Screaming Frog scrapes a lot of critical information by default; page titles, H1 elements, canonical tags, etc. But what if you want to pull other data points into your site crawls?

With Custom Extraction, you can program Screaming Frog to scrape just about any information you want. Once you get a handle on how to use it, you can conduct more advanced site crawls and analysis.

For example, here are a few ways that I’ve used Custom Extraction to develop insights and recommendations for my clients’ SEO strategies:

Extract publish date to analyze the SEO performance of content by age
Extract the comment count of blog articles to show the client which topics drive the most engagement
Extract the product availability property from an ecommerce site’s schema markup to help understand how Google was indexing out of stock products

How to Use Screaming Frog Custom Extraction

You can access the Custom Extraction feature in the Configuration dropdown under Custom > Extraction.

Next, you set up your extraction rules. This guide will give you all the instruction you’ll need to create your own.

Extractor Name: The name will appear as the column header for your custom extractions
Extraction Method: Choose XPath, Regex or CSSPath
Rule: This is where you’ll enter the XPath or regex syntax that we cover in this guide
Extraction Filter: Choose Extract Inner HTML, Extract HTML Element, Extract Text, or Extract Function Value (note that these options are not available with regex)

As you run crawls using Custom Extraction, you may find yourself toggling between the Extraction Filter options in order to arrive at the format you want for your data. Several of the examples covered in this guide require a particular Extraction Filter to be selected.

The data you extract is available in the Custom tab. Set the Filter dropdown to Extraction.

It’s also available as a column in the Internal tab alongside all of the default fields that Screaming Frog populates.

Custom Extraction with XPath

What is XPath?

XPath stands for XML Path Language. XPath can be used to navigate through elements and attributes in an XML document.

Source

When to Use XPath

Use XPath to extract any HTML element of a webpage. If you want to scrape information contained in a div, span, p, heading tag or really any other HTML element, then go with XPath.

Google Chrome has a feature that makes writing XPath easier. Using the Inspect tool, you can right-click on any element and copy the XPath syntax.
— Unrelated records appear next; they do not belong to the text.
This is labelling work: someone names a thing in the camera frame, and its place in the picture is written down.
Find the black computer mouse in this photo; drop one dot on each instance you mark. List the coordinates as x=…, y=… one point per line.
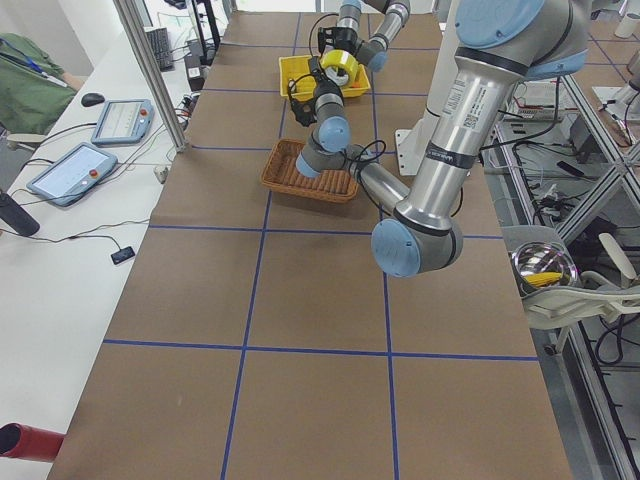
x=92, y=99

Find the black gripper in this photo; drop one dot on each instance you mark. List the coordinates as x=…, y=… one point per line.
x=317, y=81
x=344, y=39

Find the black cylinder handle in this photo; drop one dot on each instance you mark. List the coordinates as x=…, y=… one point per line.
x=17, y=217

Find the brown wicker basket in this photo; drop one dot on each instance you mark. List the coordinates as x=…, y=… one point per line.
x=281, y=175

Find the yellow woven plastic basket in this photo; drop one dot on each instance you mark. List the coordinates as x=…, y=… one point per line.
x=293, y=78

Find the yellow packing tape roll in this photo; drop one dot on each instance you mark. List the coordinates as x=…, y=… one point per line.
x=340, y=66

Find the teach pendant far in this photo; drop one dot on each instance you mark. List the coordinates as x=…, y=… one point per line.
x=123, y=122

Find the small black usb device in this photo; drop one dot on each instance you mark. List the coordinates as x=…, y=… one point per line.
x=122, y=255

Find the steel bowl with corn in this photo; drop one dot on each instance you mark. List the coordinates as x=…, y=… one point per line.
x=538, y=265

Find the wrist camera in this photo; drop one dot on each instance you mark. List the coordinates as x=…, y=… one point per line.
x=304, y=111
x=325, y=38

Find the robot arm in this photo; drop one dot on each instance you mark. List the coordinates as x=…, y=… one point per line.
x=371, y=53
x=500, y=44

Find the blue tape line lengthwise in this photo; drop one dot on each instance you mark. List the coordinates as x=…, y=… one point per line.
x=380, y=151

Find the aluminium frame post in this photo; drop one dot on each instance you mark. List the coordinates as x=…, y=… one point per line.
x=134, y=29

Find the person in green shirt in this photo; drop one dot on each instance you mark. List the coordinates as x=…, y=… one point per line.
x=35, y=91

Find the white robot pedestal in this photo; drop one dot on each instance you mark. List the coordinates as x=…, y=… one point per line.
x=411, y=144

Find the teach pendant near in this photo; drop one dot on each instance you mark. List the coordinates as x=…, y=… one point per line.
x=73, y=175

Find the teach pendant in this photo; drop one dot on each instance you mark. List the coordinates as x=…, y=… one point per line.
x=73, y=175
x=123, y=122

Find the black keyboard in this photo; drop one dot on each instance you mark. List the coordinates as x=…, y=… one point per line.
x=158, y=40

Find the red cylinder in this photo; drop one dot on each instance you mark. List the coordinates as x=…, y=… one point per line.
x=26, y=442
It’ll often be the case that you’ll need to modify what Chrome gives you before pasting the XPath into Screaming Frog, but it at least gets you started.

Basic Syntax for XPath Web Scraping

Here is the basic syntax for XPath web scraping:

Syntax	Function
//	Search anywhere in the document
/	Search within the root
@	Select a specific attribute of an element
*	Wildcard, used to select any element
[ ]	Find a specific element
.	Specifies the current element
..	Specifies the parent element

Here are common XPath functions:

Operator	Function
starts-with(x,y)	Checks if x starts with y
contains(x,y)	Checks if x contains y
last()	Finds the last item in a set
count(XPath)	Counts occurrences of the XPath extraction

XPath Custom Extraction Examples

In the tables below, you can copy the syntax in the XPath column and paste it into Screaming Frog to perform the extraction described in the Output column. Tweak the syntax as you'd like in order to customize the extraction to your needs.

How to Extract Common HTML Elements

XPath	Output
//h1	Extract all H1 tags
//h3[1]	Extract the first H3 tag
//h3[2]	Extract the second H3 tag
//div/p	Extract any <p> contained within a <div>
//div[@class='author']	Extract any <div> with class "author"
//p[@class='bio']	Extract any <p> with class "bio"
//*[@class='bio']	Extract any element with class "bio"
//ul/li[last()]	Extract the last <li> in a <ul>
//ol[@class='cat']/li[1]	Extract the first <li> in a <ol> with class "cat"
count(//h2)	Count the number of H2's (set extraction filter to "Function Value")
//a[contains(.,'click here')]	Extract any link with anchor text containing "click here"
//a[starts-with(@title,'Written by')]	Extract any link with a title starting with "Written by"

How to Extract Common HTML Attributes

XPath	Output
//@href	Extract all links
//a[starts-with(@href,'mailto')]/@href	Extract link that starts with “mailto” (email address)
//img/@src	Extract all image source URLs
//img[contains(@class,'aligncenter')]/@src	Extract all image source URLs for images with the class name containing “aligncenter”
//link[@rel='alternate']	Extract elements with the rel attribute set to “alternate”
//@hreflang	Extract all hreflang values

How to Extract Meta Tags (including Open Graph and Twitter Cards)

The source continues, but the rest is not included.